The interaction between procfs and large-file support historically has
been a royal mess on Solaris:

* There are two versions of the procfs interface:

** The old ioctl-based /proc, deprecated and not used any longer in
   either gdb or binutils.

** The `new' (introduced in Solaris 2.6, 1997) structured /proc.

* There are two headers one can possibly include:

** <procfs.h> which only provides the structured /proc, definining
   _STRUCTURED_PROC=1 and then including ...

** <sys/procfs.h> which defaults to _STRUCTURED_PROC=0, the ioctl-based
   /proc, but provides structured /proc if _STRUCTURED_PROC == 1.

* procfs and the large-file environment didn't go well together:

** Until Solaris 11.3, <sys/procfs.h> would always #error in 32-bit
   compilations when the large-file environment was active
   (_FILE_OFFSET_BITS == 64).

** In both Solaris 11.4 and Illumos, this restriction was lifted for
   structured /proc.

So one has to be careful always to define _STRUCTURED_PROC=1 when
testing for or using <sys/procfs.h> on Solaris.  As the errors above
show, this isn't always the case in binutils-gdb right now.

Also one may need to disable large-file support for 32-bit compilations
on Solaris.  config/largefile.m4 meant to do this by wrapping the
AC_SYS_LARGEFILE autoconf macro with appropriate checks, yielding
ACX_LARGEFILE.  Unfortunately the macro doesn't always succeed because
it neglects the _STRUCTURED_PROC part.

To make things even worse, since GCC 9 g++ predefines
_FILE_OFFSET_BITS=64 on Solaris.  So even if largefile.m4 deciced not to
enable large-file support, this has no effect, breaking the gdb build.

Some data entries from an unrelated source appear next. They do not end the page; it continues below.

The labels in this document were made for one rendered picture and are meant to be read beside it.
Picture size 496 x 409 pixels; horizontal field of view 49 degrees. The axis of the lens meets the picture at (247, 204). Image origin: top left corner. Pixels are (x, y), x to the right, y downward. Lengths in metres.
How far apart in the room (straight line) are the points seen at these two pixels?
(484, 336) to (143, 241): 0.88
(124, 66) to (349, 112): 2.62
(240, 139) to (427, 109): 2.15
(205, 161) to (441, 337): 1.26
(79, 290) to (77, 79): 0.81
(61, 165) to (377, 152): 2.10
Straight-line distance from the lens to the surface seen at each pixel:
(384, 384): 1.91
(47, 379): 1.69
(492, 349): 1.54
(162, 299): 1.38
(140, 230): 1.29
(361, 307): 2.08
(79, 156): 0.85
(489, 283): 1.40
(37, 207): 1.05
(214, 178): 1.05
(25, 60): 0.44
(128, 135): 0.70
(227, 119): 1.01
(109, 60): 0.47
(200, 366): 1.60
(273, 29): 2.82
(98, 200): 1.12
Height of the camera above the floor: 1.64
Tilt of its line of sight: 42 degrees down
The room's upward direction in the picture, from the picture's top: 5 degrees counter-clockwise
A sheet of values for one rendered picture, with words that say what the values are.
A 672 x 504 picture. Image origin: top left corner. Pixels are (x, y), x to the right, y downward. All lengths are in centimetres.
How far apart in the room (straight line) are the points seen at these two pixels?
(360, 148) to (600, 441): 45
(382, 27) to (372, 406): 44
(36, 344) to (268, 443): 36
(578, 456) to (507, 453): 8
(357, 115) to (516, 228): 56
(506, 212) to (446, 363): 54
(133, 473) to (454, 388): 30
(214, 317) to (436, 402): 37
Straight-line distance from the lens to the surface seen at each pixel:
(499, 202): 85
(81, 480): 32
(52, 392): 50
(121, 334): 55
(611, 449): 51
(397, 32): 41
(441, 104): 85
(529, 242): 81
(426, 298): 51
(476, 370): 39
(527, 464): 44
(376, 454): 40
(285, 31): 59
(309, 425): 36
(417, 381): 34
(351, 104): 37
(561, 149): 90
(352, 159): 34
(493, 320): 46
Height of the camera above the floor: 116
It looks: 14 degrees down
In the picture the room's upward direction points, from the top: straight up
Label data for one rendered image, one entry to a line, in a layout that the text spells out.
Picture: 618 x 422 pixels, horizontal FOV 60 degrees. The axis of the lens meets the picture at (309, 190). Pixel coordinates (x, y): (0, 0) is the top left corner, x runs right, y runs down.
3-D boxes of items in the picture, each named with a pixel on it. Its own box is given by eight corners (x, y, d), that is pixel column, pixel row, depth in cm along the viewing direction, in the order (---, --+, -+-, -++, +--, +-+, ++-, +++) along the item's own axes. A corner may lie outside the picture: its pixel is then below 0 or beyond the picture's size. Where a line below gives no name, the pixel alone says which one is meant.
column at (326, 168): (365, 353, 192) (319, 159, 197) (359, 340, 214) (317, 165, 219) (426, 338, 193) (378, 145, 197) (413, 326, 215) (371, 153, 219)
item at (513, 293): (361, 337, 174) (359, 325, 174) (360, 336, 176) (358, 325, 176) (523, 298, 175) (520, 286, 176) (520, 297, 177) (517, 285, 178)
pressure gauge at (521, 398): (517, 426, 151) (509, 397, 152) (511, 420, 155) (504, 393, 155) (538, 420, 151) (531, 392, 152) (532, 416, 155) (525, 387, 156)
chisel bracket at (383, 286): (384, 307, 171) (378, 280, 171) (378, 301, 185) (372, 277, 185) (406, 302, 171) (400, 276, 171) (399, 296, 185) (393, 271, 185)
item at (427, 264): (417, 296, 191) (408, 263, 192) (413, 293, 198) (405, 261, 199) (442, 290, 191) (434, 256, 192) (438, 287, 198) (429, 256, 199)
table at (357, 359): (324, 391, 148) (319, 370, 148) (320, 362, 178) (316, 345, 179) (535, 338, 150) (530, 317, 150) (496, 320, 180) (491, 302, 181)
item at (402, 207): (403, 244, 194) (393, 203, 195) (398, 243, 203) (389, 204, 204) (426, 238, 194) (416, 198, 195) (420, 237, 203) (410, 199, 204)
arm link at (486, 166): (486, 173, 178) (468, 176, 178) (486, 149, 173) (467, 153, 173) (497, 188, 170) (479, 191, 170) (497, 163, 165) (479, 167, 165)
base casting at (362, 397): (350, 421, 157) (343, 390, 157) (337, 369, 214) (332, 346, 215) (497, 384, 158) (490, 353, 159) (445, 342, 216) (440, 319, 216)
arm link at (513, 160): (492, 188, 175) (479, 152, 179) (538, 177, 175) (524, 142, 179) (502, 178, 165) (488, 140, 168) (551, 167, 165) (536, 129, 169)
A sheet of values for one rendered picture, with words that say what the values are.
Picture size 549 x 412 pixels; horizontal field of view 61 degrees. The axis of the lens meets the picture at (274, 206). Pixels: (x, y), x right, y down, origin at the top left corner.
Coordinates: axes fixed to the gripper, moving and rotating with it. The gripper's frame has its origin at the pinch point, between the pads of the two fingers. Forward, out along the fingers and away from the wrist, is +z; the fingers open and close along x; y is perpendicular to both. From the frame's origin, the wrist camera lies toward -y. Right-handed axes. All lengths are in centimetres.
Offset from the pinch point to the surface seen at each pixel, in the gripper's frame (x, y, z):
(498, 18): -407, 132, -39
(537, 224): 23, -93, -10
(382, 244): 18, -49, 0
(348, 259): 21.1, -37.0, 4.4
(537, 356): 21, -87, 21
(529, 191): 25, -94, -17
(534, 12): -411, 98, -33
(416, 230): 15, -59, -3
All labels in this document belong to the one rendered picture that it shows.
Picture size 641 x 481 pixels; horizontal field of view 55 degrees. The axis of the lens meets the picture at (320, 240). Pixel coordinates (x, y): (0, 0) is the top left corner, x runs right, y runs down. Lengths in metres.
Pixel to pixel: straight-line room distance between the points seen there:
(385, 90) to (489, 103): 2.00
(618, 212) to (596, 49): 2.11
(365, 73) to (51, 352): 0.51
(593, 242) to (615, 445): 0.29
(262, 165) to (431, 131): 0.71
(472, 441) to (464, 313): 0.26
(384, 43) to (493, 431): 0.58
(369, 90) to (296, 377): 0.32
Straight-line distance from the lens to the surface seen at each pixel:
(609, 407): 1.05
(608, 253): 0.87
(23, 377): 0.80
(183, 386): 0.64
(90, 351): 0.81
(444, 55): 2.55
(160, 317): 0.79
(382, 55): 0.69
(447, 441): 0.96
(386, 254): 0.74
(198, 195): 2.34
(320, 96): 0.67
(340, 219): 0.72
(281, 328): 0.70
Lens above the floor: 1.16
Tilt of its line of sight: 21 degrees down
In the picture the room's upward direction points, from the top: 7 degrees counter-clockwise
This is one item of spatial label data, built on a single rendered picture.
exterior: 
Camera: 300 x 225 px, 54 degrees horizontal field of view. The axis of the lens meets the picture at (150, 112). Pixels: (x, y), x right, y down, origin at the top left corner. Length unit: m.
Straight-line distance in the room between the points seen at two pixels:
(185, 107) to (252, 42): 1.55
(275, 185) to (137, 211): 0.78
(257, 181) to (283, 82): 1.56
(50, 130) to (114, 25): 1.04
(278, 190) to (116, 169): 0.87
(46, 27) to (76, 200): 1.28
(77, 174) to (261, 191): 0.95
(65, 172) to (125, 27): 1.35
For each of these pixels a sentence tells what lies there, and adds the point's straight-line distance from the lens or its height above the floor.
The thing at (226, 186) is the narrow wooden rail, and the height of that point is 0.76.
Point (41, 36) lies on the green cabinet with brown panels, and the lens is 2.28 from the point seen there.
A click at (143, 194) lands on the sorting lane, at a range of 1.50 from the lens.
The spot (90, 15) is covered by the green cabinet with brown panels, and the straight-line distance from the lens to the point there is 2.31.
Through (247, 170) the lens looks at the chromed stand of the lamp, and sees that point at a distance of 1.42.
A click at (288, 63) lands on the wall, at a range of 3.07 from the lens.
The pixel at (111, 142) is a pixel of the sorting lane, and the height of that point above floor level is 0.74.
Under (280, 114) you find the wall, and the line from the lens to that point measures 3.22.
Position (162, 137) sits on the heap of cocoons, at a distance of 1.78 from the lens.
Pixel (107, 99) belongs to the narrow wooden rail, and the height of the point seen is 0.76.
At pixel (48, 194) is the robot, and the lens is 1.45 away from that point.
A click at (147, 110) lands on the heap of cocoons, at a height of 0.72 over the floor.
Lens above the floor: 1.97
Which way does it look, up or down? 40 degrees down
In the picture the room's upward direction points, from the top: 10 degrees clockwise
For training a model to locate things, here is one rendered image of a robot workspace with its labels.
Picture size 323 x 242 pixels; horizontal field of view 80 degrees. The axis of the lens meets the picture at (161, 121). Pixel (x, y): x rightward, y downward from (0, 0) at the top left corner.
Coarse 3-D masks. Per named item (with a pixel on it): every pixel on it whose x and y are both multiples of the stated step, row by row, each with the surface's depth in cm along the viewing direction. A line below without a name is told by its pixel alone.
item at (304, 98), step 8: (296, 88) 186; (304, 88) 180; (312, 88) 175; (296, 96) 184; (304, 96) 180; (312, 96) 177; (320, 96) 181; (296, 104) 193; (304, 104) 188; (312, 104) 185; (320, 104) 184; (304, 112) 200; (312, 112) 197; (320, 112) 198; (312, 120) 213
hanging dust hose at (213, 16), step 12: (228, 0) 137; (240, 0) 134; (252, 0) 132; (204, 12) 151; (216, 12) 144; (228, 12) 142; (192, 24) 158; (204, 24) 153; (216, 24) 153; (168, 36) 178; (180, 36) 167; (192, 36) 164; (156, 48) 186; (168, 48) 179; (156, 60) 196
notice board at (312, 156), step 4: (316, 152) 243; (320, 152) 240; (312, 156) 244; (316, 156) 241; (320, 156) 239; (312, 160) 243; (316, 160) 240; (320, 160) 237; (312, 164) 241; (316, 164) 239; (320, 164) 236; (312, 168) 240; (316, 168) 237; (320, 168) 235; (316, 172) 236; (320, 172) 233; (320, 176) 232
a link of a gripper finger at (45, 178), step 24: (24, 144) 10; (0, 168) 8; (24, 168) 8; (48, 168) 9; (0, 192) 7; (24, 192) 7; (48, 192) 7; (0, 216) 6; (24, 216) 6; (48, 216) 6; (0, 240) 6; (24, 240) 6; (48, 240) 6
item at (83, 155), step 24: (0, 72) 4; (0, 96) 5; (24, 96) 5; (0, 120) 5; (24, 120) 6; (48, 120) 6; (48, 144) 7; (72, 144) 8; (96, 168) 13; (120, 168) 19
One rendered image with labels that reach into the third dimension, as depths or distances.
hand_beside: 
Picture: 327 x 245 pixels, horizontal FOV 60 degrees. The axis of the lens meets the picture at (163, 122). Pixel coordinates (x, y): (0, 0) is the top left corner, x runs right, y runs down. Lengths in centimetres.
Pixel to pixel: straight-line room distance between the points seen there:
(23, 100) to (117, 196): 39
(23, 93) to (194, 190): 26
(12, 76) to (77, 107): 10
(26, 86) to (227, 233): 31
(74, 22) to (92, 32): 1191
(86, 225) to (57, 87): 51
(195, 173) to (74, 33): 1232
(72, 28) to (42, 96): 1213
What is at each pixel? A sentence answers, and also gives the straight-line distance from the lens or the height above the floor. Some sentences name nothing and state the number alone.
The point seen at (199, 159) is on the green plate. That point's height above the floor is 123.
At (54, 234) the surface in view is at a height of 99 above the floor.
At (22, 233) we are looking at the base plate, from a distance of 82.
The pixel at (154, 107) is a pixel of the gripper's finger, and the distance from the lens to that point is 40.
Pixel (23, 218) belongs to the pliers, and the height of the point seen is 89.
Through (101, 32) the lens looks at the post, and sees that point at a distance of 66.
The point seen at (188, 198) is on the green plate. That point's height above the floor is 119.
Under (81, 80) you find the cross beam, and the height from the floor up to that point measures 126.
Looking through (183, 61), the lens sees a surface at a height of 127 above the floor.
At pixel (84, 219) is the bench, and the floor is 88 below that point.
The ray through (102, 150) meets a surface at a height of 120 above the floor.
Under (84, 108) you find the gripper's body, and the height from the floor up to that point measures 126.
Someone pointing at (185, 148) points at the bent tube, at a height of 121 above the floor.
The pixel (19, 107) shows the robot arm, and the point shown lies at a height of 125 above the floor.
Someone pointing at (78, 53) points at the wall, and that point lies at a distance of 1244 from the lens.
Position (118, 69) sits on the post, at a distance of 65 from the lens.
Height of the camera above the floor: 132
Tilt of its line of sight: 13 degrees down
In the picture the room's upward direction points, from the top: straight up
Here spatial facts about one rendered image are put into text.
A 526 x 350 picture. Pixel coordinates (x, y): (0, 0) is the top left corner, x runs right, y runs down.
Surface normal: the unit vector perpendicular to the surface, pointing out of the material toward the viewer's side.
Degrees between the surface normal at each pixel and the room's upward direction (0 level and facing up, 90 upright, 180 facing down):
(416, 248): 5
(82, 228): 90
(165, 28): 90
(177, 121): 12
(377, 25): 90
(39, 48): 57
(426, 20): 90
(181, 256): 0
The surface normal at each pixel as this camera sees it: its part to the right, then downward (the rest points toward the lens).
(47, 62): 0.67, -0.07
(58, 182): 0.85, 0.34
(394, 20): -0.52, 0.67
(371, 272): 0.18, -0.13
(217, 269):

This patch addresses all this as follows:

* All tests for the <sys/procfs.h> header are made with
  _STRUCTURED_PROC=1, the definition going into the various config.h
  files instead of having to make them (and sometimes failing) in the
  affected sources.

* To cope with the g++ predefine of _FILE_OFFSET_BITS=64,
  -U_FILE_OFFSET_BITS is added to various *_CPPFLAGS variables.  It had
  been far easier to have just

  #undef _FILE_OFFSET_BITS

  in config.h, but unfortunately such a construct in config.in is
  commented by config.status irrespective of indentation and whitespace
  if large-file support is disabled.  I found no way around this and
  putting the #undef in several global headers for bfd, binutils, ld,
  and gdb seemed way more invasive.

* Last, the applicability check in largefile.m4 was modified only to
  disable largefile support if really needed.  To do so, it checks if
  <sys/procfs.h> compiles with _FILE_OFFSET_BITS=64 defined.  If it
  doesn't, the disabling only happens if gdb exists in-tree and isn't
  disabled, otherwise (building binutils from a tarball), there's no
  conflict.

  What initially confused me was the check for $plugins here, which
  originally caused the disabling not to take place.  Since AC_PLUGINGS
  does enable plugin support if <dlfcn.h> exists (which it does on
  Solaris), the disabling never happened.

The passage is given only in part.